Two versions cannot be both back- and forwards compatible: Comment on versioning finding from Marc de Graauw on 2006-08-28 (www-tag@w3.org from August 2006)

From: Marc de Graauw <marc@marcdegraauw.com>
Date: Mon, 28 Aug 2006 18:23:17 +0200
To: "'David Orchard'" <dorchard@bea.com>, <www-tag@w3.org>
Message-ID: <002b01c6cabe$44e01150$fd00a8c0@MARCNOTE>
Hi David,

A comment on the 26 July 2006 "Extending and Versioning Languages Part 1"
document.

I agree with your principles on extending languages, but I think there are
problems with the definitions you use. Especially, I do not think two
versions of a language can be both forwards and backwards compatible with
each other in any meaningful way.

If we define X as the set of all well-formed XML instances, and XL as the
subset of X whose members are valid instances of a language L, then it
follows from the FOLDOC definitions as well as from your own definitions
that:

1) a language V2 is backwards compatible with V1 iff XV1 is a subset of XV2
(i.e. V2 processors can process all V1 instances)
2) a language V2 is forwards compatible with V1 iff XV2 is a subset of XV1
(i.e. V1 processors can process all V2 instances)

>From 1) and 2) follows:

3) if language V2 is both backwards and forwards compatible with V1 then XV1
is a subset of XV2 and XV2 is a subset of XV1, therefore XV1 = XV2

This does not mean V1 = V2, since V1 might be expressed in XML Schema and V2
in RelaxNG, or the semantic interpretation of instances might have changed,
but a new version which validates exactly the same set of instances is
uncommon to say the least. (This argument looks only at languages which
define a single XML document, not parts or collections of documents, but I
think the same would apply there.)

At first this argument puzzled me a lot since it seems to contradict your
principle:

4) Language V2 is (backwards and forwards) compatible with Language V1 if
Language V1 Syntax > Language V2 Syntax > Language V2 Information Set >
Language V1 Information set.

and your line of reasoning seems valid as well.

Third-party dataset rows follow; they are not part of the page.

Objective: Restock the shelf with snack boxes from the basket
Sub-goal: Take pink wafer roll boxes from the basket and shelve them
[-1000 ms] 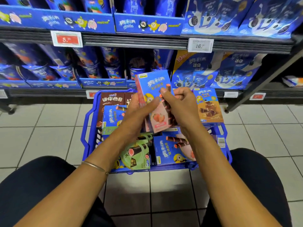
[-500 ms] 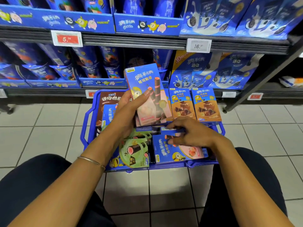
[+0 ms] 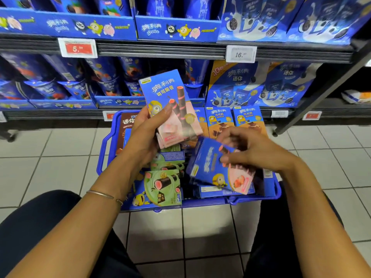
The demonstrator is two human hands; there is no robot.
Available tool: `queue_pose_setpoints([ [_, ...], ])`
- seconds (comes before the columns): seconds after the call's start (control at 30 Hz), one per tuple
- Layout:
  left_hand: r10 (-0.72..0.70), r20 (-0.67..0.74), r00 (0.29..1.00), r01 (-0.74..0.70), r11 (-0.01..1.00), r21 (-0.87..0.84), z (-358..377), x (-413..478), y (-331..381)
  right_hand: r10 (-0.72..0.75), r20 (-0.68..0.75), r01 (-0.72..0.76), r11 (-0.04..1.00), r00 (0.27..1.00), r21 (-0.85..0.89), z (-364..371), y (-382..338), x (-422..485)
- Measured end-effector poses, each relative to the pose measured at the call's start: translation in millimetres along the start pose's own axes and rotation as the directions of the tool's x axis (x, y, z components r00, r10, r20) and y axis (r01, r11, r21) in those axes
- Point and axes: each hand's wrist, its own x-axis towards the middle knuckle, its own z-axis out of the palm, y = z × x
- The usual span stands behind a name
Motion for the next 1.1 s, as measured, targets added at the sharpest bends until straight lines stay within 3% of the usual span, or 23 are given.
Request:
queue_pose_setpoints([
  [0.13, 0.133, -0.116, 0.984, -0.117, 0.984, 0.135, -2.2, 4.7, -0.6, -0.147, -0.185, 0.204, 0.917, 0.972, 0.343, -5.4, -27.3, 6.4],
  [0.23, 0.148, -0.13, 0.981, -0.12, 0.972, 0.201, -0.5, 2.9, -7.0, -0.09, -0.39, 0.257, 0.88, 0.916, 0.401, 14.7, -40.2, 31.2],
  [0.33, 0.133, -0.122, 0.984, -0.095, 0.957, 0.275, 5.7, 0.6, -12.5, 0.009, -0.496, 0.221, 0.888, 0.868, 0.402, 35.9, -44.4, 53.1],
  [0.53, 0.108, -0.133, 0.985, -0.046, 0.916, 0.399, 15.4, -6.9, -19.2, 0.108, -0.484, 0.145, 0.878, 0.868, 0.456, 58.0, -39.5, 65.0],
  [0.73, -0.001, -0.095, 0.995, 0.03, 0.953, 0.3, 23.4, -12.2, -18.4, 0.176, -0.439, 0.062, 0.877, 0.881, 0.477, 62.8, -38.4, 61.8],
  [0.9, -0.055, 0.01, 0.998, 0.05, 0.962, 0.268, 26.4, -13.5, -15.5, 0.173, -0.501, 0.142, 0.836, 0.848, 0.529, 60.3, -41.0, 58.4],
  [0.97, -0.075, 0.053, 0.996, 0.059, 0.964, 0.261, 23.2, -12.5, -15.6, 0.163, -0.515, 0.138, 0.857, 0.842, 0.496, 62.9, -41.0, 55.7],
  [1.1, -0.107, 0.059, 0.993, 0.094, 0.979, 0.183, 22.2, -13.0, -18.1, 0.19, -0.47, -0.007, 0.931, 0.862, 0.365, 46.5, -41.0, 45.0],
])
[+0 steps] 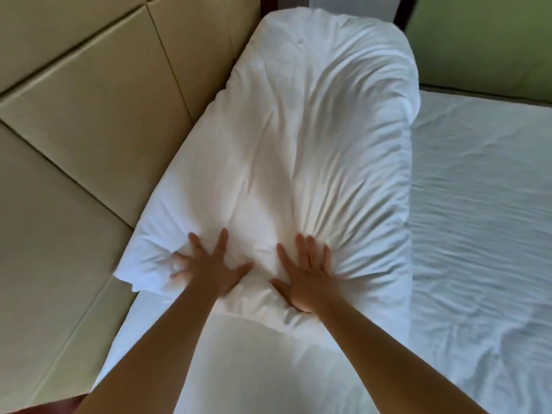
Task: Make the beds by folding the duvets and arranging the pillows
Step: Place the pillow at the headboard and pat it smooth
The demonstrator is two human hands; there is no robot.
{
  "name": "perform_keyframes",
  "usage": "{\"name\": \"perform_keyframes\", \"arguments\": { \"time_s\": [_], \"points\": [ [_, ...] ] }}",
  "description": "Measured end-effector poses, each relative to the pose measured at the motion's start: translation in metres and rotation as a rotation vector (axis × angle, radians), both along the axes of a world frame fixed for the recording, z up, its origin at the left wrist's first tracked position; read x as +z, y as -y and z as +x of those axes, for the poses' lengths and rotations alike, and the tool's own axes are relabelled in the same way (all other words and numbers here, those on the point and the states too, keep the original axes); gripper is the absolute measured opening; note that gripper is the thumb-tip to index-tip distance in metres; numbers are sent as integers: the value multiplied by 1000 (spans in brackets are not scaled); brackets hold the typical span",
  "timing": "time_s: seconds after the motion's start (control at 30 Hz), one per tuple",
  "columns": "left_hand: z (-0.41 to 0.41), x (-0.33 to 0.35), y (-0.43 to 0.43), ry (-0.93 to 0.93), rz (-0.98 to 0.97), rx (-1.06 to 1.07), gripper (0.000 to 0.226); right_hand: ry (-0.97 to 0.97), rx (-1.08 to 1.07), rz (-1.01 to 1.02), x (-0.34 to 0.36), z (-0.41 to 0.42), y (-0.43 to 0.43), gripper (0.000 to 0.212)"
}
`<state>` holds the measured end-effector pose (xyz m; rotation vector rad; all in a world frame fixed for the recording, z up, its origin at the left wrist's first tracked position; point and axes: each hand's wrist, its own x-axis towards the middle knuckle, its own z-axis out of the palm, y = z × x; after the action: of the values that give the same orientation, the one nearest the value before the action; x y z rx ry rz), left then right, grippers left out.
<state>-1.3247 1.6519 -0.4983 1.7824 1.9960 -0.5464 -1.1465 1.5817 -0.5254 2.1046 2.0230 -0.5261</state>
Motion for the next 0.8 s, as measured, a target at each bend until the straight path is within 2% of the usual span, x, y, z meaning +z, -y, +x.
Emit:
{"name": "perform_keyframes", "arguments": {
  "time_s": [0.07,0.13,0.17,0.23,0.3,0.37,0.5,0.67,0.73,0.8],
  "points": [
    [6,31,-25,-61,-62,-123,96,-54,-9,12,12,3,4,66],
    [11,49,-34,-31,98,-251,94,-15,7,218,11,9,22,60],
    [12,47,-31,15,175,-277,102,-13,9,305,3,10,32,59],
    [17,25,-12,68,184,-268,126,-19,2,328,-19,14,42,58],
    [24,-12,-3,18,226,-242,133,7,-9,337,-46,16,32,60],
    [33,-34,-10,-25,307,-227,130,51,-14,382,-65,16,17,61],
    [45,-39,-16,-45,370,-217,128,88,-5,325,-62,14,13,71],
    [4,-58,26,69,501,-422,89,33,177,452,-45,28,63,56],
    [-11,-71,37,94,489,-487,82,68,269,415,-55,31,85,58],
    [-11,-72,35,101,439,-490,82,105,264,300,-58,29,86,63]
  ]
}}
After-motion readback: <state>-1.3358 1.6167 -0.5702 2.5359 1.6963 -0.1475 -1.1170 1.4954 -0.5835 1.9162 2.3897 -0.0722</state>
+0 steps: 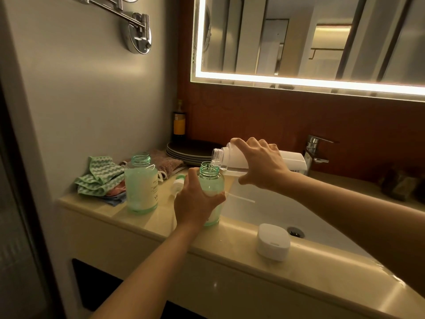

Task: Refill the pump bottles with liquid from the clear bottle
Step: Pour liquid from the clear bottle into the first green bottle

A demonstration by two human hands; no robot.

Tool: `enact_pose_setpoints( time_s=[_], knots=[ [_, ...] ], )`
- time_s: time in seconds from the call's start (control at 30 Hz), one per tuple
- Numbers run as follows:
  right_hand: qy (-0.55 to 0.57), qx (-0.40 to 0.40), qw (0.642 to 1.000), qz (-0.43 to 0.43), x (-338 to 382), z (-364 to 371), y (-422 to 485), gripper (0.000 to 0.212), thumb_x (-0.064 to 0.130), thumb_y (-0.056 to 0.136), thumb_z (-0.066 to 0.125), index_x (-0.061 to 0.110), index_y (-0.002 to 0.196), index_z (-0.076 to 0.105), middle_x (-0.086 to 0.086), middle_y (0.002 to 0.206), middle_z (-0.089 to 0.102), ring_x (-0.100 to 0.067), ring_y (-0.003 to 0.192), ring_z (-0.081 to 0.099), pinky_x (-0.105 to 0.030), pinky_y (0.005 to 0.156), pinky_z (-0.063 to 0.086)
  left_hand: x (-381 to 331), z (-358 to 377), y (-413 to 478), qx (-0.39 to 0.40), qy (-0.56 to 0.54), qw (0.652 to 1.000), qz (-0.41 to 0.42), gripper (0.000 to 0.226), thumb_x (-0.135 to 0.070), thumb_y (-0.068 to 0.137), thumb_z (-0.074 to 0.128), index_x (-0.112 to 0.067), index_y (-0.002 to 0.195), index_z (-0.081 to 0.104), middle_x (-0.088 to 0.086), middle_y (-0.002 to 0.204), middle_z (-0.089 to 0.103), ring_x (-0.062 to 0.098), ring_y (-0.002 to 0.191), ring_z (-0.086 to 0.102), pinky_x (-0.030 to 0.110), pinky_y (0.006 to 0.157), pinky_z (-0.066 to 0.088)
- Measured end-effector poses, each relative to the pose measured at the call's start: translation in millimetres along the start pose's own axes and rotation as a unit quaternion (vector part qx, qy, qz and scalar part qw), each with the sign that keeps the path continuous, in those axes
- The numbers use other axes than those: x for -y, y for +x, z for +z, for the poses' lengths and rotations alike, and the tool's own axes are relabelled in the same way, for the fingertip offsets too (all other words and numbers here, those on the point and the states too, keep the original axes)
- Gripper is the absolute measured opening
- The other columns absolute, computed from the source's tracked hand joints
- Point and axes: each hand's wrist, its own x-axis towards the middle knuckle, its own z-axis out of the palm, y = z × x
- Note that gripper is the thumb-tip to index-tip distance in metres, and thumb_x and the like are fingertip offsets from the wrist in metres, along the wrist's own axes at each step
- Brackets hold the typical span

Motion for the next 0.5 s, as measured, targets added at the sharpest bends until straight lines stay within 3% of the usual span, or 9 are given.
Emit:
enact_pose_setpoints(
  time_s=[0.5],
  knots=[
    [-0.002, 0.003, 1.000, 0.001, 0.3, 1.6, 0.4, 0.091, 0.039, 0.070, 0.076, 0.029, 0.142, 0.020, -0.007, 0.127, 0.047, -0.025, 0.114, 0.045, -0.040, 0.100, 0.035, 1.8, 1.1, 0.1, 0.003, 0.009, 1.000, -0.004, 0.084, -0.049, 0.064, 0.077, -0.017, 0.128, 0.033, 0.006, 0.125, 0.053, 0.024, 0.106, 0.055, 0.034, 0.081, 0.048]
  ],
)
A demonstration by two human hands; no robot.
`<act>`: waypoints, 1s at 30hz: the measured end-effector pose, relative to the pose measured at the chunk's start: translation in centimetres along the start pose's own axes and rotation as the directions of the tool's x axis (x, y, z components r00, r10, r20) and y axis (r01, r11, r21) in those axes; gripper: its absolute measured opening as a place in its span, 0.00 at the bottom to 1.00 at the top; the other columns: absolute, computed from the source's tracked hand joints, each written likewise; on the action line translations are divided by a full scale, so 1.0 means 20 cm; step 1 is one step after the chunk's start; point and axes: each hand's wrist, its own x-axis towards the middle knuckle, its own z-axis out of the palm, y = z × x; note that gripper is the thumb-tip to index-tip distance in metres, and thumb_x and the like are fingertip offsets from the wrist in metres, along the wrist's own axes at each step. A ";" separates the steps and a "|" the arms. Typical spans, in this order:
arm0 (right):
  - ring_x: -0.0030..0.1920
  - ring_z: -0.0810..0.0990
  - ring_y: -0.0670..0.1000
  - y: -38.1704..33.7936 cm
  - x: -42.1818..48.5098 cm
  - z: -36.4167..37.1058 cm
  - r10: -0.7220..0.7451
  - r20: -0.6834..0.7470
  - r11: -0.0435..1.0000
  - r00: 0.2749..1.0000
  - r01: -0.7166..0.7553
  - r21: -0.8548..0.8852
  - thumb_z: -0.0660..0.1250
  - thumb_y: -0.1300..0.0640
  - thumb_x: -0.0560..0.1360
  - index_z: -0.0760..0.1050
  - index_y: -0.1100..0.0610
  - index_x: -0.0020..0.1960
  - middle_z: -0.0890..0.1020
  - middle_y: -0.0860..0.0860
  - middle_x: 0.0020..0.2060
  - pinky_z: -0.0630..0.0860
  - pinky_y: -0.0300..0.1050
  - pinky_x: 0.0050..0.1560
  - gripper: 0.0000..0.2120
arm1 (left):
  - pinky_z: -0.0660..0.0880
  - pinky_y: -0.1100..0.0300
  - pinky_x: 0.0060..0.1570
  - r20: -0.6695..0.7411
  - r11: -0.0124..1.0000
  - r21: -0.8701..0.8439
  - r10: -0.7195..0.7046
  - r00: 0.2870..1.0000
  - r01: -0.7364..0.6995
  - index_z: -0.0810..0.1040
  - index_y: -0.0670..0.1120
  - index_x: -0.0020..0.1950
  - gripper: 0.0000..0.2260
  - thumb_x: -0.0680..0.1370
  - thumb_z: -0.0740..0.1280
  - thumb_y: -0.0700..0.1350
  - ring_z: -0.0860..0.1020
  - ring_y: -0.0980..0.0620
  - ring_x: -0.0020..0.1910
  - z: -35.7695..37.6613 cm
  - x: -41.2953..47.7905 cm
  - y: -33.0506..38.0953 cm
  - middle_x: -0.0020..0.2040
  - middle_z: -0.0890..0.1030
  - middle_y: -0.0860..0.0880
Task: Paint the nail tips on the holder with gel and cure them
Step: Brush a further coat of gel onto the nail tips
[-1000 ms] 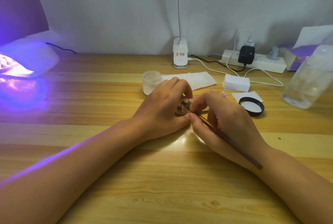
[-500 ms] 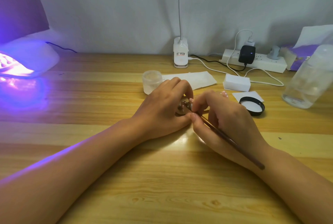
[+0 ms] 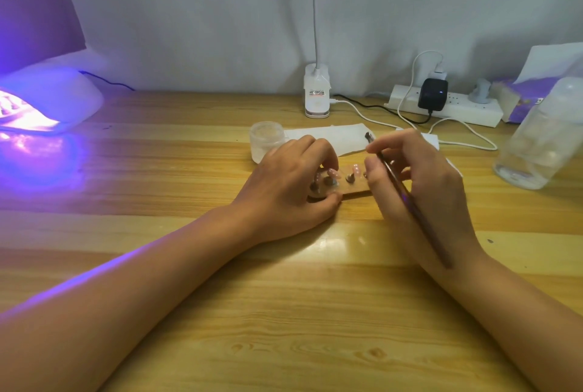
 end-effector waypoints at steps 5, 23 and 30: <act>0.53 0.74 0.50 0.04 0.00 0.02 0.100 0.120 0.995 0.988 -0.096 -0.039 0.62 0.57 0.79 0.71 0.55 0.62 0.77 0.49 0.52 0.72 0.41 0.50 0.12 | 0.70 0.55 0.48 -0.002 1.000 0.009 0.003 1.000 -0.003 0.72 0.50 0.52 0.12 0.73 0.70 0.52 0.72 0.53 0.46 0.00 0.00 0.00 0.47 0.75 0.54; 0.54 0.69 0.49 0.07 0.00 0.01 0.156 0.146 0.979 0.977 -0.133 -0.158 0.68 0.63 0.75 0.70 0.58 0.63 0.77 0.52 0.55 0.59 0.35 0.47 0.18 | 0.70 0.54 0.49 -0.003 1.000 0.013 -0.015 1.000 0.015 0.73 0.50 0.52 0.12 0.73 0.71 0.52 0.72 0.53 0.45 0.00 -0.01 0.01 0.46 0.75 0.53; 0.60 0.72 0.53 0.07 0.01 0.00 0.234 0.152 0.969 0.960 -0.218 -0.114 0.68 0.64 0.75 0.68 0.58 0.65 0.75 0.52 0.58 0.65 0.39 0.54 0.20 | 0.70 0.54 0.49 0.005 1.000 0.012 -0.022 1.000 0.022 0.73 0.50 0.52 0.12 0.73 0.71 0.51 0.72 0.53 0.45 -0.01 -0.01 0.02 0.47 0.76 0.53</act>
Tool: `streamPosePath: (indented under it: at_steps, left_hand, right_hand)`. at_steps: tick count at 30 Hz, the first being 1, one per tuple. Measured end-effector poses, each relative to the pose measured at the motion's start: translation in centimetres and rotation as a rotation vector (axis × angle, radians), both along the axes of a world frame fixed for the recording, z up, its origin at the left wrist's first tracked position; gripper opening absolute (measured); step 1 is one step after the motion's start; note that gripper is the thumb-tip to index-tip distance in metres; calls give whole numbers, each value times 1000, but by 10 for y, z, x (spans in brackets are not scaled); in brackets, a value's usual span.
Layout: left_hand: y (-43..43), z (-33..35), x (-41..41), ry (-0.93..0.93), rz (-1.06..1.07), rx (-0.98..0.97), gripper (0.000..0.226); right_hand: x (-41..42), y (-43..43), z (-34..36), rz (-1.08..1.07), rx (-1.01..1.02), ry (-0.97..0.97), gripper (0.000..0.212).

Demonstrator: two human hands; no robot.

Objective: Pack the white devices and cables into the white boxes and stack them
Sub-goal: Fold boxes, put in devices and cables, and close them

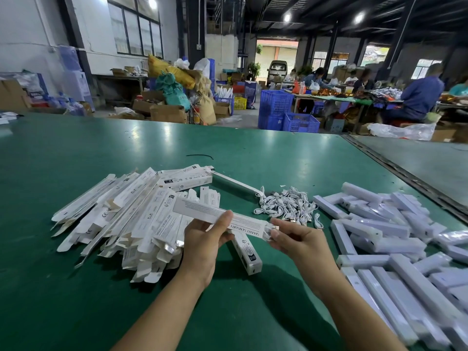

The difference between the two conclusions is caused by a hidden assumption
in your argument: namely that version 1 producers will not use the wildcard,
which in turn means producers and consumers use a different language. In an
example, if I have a version 1 Schema:

<xs:schema xmlns:xs="http://www.w3.org/2001/XMLSchema"
    targetNamespace="http://www.example.org/name/1"
xmlns:name="http://www.example.org/name/1"
    elementFormDefault="qualified">
    <xs:element name="name" type="name:nameType"/>
    <xs:complexType name="nameType">
        <xs:sequence>
            <xs:element name="given" type="xs:string"/>
            <xs:element name="family" type="xs:string"/>
            <xs:any namespace="##targetNamespace" processContents="lax"
minOccurs="0"
                maxOccurs="unbounded"/>
        </xs:sequence>
        <xs:anyAttribute/>
    </xs:complexType>
</xs:schema>

the next three instances will validate against it:

<name xmlns="http://www.example.org/name/1">
    <given>Dave</given>
    <family>Orchard</family>
</name>

and 

<name xmlns="http://www.example.org/name/1">
    <given>Dave</given>
    <family>Orchard</family>
    <middle>Bryce</middle>
</name>

and

<name xmlns="http://www.example.org/name/1">
    <given>Dave</given>
    <family>Orchard</family>
    <nonsense>Blah blah blah</nonsense>
</name>

Version 1 consumers are expected to accept all.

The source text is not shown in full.